Join us at Stryx Gallery on Friday 24th September, 5:30 -6:30 pm for a performance by Benny Nemer.
‘Tunings‘ is a performance that foregrounds unfolding subjectivities between bodies, flowers, and sculptural materials. Emerging from Benny Nemer’s floral arranging practice, the performance includes dancers and musicians led by a number of ‘material intimacies.’
These large scale, time-based floral compositions have been developed as a methodology for making performance and marks Nemer’s first performance of Tunings in the UK.
Tunings is presented by Birmingham-based curator Seán Elder with BIDF and Grand Union. Please note that this event will take place at Stryx, project and exhibition space next door to Grand Union at Minerva Works.
Stryx, Unit 13 Minerva Works, Fazeley Street, Digbeth, Birmimgham, B5 5RS.
Artist Bio
Benny Nemer (1973) is a Montreal-born artist, diarist and researcher. His work mediates emotional encounters with musical, art historical, and queer cultural material, encouraging deep listening and empathic viewing. In his work you will find audio guides, bells, bouquets, ceramic vases, enchanted forests, folding screens, gay elders, glitter, gold leaf, love letters, imaginary paintings, madrigals, megaphones, mirrors, naked men, private libraries, sex-changing flowers, sign language, subtitles, woodwinds, wrapping paper, and the voices of birds, boy sopranos, contraltos, countertenors, and sirens.

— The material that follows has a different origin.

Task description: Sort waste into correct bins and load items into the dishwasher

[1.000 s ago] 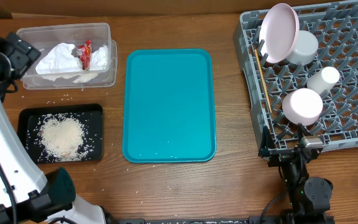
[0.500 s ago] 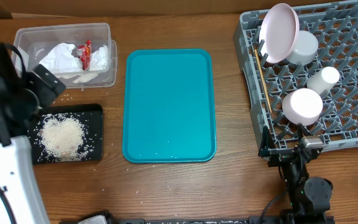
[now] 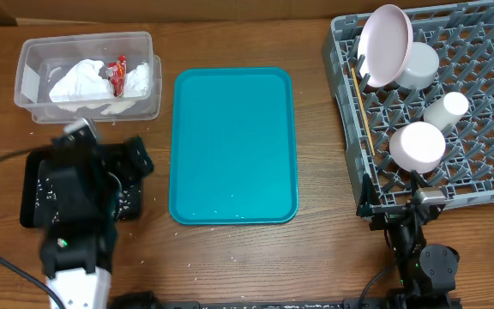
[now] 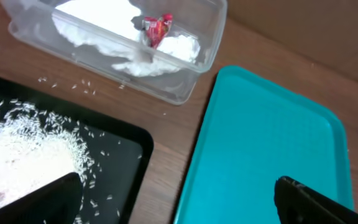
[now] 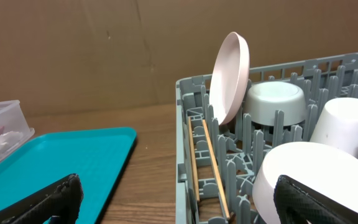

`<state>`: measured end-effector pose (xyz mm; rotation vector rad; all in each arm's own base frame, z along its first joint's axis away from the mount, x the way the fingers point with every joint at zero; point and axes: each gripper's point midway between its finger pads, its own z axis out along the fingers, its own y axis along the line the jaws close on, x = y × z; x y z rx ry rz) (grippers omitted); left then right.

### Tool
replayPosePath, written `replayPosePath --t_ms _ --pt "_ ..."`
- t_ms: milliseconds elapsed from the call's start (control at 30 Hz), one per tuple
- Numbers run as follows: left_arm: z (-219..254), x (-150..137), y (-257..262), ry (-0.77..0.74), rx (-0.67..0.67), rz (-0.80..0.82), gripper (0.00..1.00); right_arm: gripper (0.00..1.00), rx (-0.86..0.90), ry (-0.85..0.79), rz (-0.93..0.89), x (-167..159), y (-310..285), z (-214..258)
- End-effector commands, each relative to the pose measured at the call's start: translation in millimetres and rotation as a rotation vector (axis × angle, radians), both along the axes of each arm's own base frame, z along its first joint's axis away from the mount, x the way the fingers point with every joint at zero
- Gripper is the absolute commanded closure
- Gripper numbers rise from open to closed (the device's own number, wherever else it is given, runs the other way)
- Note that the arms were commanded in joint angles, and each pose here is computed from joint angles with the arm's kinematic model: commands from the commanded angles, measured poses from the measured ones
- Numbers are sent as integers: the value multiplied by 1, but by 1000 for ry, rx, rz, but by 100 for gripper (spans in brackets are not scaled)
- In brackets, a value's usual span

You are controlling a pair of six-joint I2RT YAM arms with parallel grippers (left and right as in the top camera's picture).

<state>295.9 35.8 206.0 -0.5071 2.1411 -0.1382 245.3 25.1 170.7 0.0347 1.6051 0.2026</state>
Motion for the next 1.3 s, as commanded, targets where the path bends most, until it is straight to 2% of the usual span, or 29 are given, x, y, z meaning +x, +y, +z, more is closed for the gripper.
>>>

His work has exhibited internationally, including solo exhibitions at the Tiroler Kunstpavillon (Innsbruck), Dazibao Centre de Photographies Actuelles (Montreal), and the Staatsbibliothek (Stuttgart); and numerous group exhibitions including the Frankfurter Kunstverein (Frankfurt), The Power Plant Gallery of Contemporary Art (Toronto), Kunsthallen Nikolaj (Copenhagen), the Schwules Museum (Berlin), and the Red Brick House (Yokohama), among others. His sound and video work is part of the permanent collections of the Kunsthistorisches Museum (Vienna), The Polin Museum for the History of Polish Jews (Warsaw), Thielska Galleriet (Stockholm), and The National Gallery of Canada (Ottawa).